**TASK GOAL:** Could you restate word for word only the lines below from the one holding "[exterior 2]" to the one holding "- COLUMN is", inclusive, and leave out the pictures?
** Opening EXERCISE DATA block **
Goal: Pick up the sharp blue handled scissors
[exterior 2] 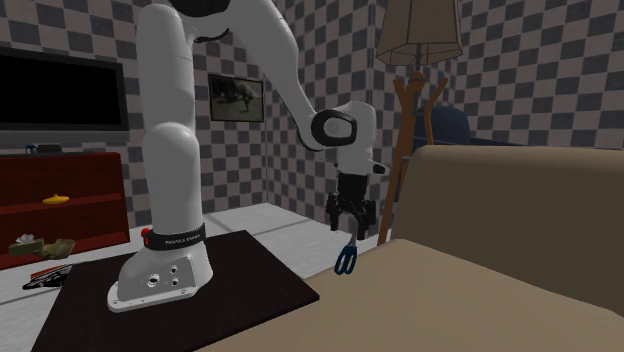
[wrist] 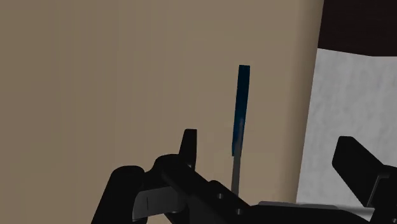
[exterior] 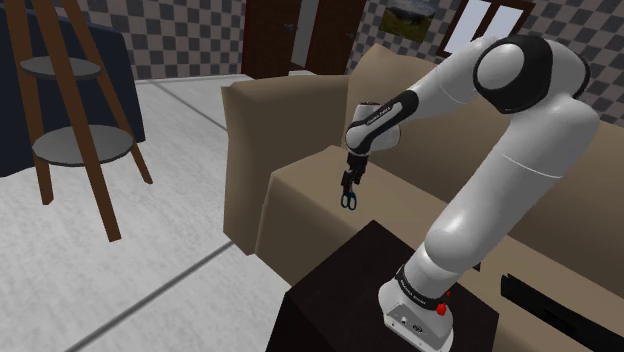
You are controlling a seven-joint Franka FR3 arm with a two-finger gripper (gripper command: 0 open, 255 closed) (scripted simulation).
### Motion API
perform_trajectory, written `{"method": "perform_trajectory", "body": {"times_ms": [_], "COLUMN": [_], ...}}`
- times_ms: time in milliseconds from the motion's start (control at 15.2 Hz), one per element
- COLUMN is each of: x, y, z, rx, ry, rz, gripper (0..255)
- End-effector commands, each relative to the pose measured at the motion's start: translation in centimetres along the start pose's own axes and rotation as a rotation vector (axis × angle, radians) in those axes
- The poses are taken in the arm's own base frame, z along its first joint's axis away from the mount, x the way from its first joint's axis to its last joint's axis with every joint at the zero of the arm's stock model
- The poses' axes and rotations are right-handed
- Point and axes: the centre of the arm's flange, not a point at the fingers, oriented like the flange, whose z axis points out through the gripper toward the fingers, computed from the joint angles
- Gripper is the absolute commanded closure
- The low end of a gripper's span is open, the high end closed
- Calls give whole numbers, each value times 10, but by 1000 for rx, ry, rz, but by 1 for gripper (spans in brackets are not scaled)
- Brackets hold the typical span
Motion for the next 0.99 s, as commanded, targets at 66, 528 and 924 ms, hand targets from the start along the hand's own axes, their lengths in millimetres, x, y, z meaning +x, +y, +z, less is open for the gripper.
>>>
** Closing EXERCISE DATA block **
**RESULT OF THE TASK:**
[exterior 2] 
[wrist] 
[exterior] 
You are controlling a seven-joint Franka FR3 arm with a two-finger gripper (gripper command: 0 open, 255 closed) (scripted simulation).
### Motion API
perform_trajectory, written `{"method": "perform_trajectory", "body": {"times_ms": [_], "COLUMN": [_], ...}}`
- times_ms: time in milliseconds from the motion's start (control at 15.2 Hz), one per element
- COLUMN is each of: x, y, z, rx, ry, rz, gripper (0..255)

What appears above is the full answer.